One timeless legacy that the Dungnakpo remained in Pangkhar village was numerous flat stone bridges. There are as many as six huge stone bridges over the stream running through the middle of the village. Some stone bridges are too huge even to correct a slight angle for ordinary people these days. Amazingly, the sources of these flat stones are also seen near some of the bridges. The stone bridges benefited the people of Pangkhar for several generations, and are still in use.
Lhachhu or the water of God is a water pond in the northeast of the Khar. It is a small pond in a total dry land without a notable source or outlet. It is believed that, to ease the trouble of fetching water especially during the times of war, Dungnakpo stored a box full of water in this preferred location. The water never exhausted or dried up thereafter, and remained as a main source of water for the people residing in the Khar. We can still hear the sound of the wooden box if we hit the base of the pond with a sturdy stick.
A little towards the south of the Khar, is a place called Gortshom. Gor means ‘stone’, and Tshom means ‘mortar’. The name of the place was derived from a huge stone-mortar of Dungnakpo, which is still undisturbed. It is believed that the Dungnakpo’s men and women used this stone-mortar for pounding rice and maize collected from Kurtoe and Zhongkhar region.
One miraculous believe about the Dungnakpo is that, he jumped from the hillside of Gortshom to the place called Bangthama. If calculated straight, the distance would measure roughly around 400 meters.

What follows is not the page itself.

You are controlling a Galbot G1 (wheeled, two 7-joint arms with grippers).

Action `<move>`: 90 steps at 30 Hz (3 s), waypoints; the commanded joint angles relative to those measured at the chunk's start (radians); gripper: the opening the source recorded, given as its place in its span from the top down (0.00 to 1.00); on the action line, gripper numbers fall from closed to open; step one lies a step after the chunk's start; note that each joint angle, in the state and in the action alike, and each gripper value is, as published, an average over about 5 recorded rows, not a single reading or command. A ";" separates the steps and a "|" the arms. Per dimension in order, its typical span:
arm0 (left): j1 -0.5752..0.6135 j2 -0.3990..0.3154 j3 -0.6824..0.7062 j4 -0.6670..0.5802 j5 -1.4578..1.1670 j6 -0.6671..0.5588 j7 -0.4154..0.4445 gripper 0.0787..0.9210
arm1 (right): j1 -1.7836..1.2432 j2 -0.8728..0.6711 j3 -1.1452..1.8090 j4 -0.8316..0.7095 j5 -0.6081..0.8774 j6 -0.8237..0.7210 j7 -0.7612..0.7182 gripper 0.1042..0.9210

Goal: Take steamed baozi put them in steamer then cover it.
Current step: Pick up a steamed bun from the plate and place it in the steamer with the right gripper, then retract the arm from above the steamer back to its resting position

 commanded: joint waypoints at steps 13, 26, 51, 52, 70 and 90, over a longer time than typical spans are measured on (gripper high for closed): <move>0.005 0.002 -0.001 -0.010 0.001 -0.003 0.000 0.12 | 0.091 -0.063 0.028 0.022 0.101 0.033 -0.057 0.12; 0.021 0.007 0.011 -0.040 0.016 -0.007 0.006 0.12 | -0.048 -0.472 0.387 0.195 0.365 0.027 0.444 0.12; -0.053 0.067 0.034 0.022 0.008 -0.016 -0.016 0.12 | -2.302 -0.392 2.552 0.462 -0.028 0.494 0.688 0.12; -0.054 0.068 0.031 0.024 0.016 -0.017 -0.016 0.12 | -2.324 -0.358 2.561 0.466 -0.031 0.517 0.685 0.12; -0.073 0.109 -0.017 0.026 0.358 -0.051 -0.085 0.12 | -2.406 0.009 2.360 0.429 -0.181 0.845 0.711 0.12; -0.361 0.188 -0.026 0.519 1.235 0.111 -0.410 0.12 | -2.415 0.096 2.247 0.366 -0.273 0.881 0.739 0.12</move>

There is an apparent body-print of Dungnakpo at Bangthama. The kneeled-down position body-print on the rock is a testimony of such believes.
Apart from the exhibition of his power, strength and wealth, there are also some signs to believe that the Dungnakpo is devout in nature. While building bridges in the village with his own hands are the clear indication of his spiritual deeds, some direct religious acts are also remembered. One incidence goes like this: When Galwa Lha Nangpa (1164-1224) entered the Ura valley after crossing the high Monlakarchung mountain and wide Chokhortoe and Tang valleys, Dungnakpo personally received the lama. It is said that the lama and the Dungnakpo had a tea together. The stone seat of Lama and the Dungnakpo are still seen a little away in the northeast of the Khar. Every summer, some strange weeds use to grow before the seat of the lama and the Dungnakpo. It is believed that the weeds grew from the thrown over feeds of Dungnakpo’s riding horse.
While there is no clear ending of the lore, some believe that the Khar was raised down by a tragic fire catastrophe. However, looking at the stones and woods at the ruin site, there is no sign of fire and burning. Perhaps, this site would cater as one of the best sites for the archaeologists to learn about primitive Bhutan. With notable cultural landscape, the site would offer a wide range of artefacts with possible biofacts or ecofacts. Let us pray that, one day, the rubbles of this Khar will rise up to its former glory, overlooking the beautiful Pangkhar village.